Lines from the one containing "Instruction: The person" through the end of the data are to be returned exactly, and no others.
[[ DATASET CONTENT open ]]
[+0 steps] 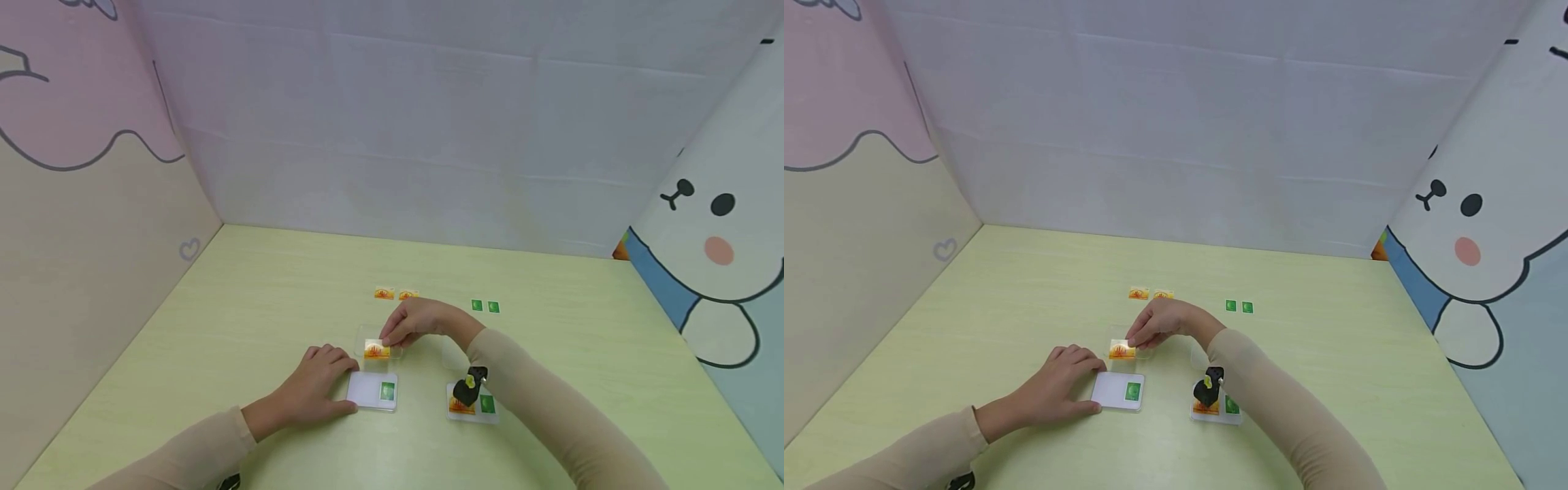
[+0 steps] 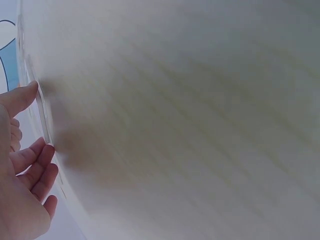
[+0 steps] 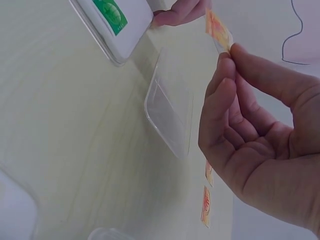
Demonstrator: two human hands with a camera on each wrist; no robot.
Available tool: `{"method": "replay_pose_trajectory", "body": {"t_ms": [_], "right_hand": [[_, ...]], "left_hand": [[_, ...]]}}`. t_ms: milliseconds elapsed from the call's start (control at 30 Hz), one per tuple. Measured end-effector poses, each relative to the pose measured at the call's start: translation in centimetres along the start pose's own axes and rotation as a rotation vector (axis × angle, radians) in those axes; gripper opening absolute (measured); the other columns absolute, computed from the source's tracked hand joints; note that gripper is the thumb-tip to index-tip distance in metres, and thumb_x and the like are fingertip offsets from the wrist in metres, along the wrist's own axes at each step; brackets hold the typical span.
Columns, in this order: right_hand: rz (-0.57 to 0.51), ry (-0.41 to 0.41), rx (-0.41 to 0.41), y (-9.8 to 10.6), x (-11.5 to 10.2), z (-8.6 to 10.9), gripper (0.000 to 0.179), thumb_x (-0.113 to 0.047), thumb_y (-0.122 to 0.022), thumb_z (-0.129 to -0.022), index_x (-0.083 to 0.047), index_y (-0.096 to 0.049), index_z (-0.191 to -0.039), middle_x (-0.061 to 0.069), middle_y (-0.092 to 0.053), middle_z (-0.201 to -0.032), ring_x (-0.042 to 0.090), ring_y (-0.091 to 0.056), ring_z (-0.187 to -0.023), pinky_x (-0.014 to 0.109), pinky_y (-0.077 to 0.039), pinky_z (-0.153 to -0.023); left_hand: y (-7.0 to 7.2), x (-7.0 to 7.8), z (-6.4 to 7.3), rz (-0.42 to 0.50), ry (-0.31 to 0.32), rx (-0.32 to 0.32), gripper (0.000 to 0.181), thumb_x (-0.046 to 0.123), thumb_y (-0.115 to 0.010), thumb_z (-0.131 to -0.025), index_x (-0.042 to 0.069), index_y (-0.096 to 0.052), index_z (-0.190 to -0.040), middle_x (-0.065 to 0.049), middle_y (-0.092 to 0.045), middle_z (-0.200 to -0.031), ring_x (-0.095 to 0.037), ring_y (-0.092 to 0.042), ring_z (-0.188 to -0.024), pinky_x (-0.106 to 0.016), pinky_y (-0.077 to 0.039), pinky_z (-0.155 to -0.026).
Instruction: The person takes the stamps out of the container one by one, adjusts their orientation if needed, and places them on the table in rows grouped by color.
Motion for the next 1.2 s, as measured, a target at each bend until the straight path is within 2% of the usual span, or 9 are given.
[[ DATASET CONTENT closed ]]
_ANSWER TO THIS EXERCISE_:
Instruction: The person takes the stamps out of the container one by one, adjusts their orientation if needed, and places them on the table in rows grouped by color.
Motion for the next 1.2 s, as measured, a target at each bend until the straight path is within 2% of the usual span, or 9 are given.

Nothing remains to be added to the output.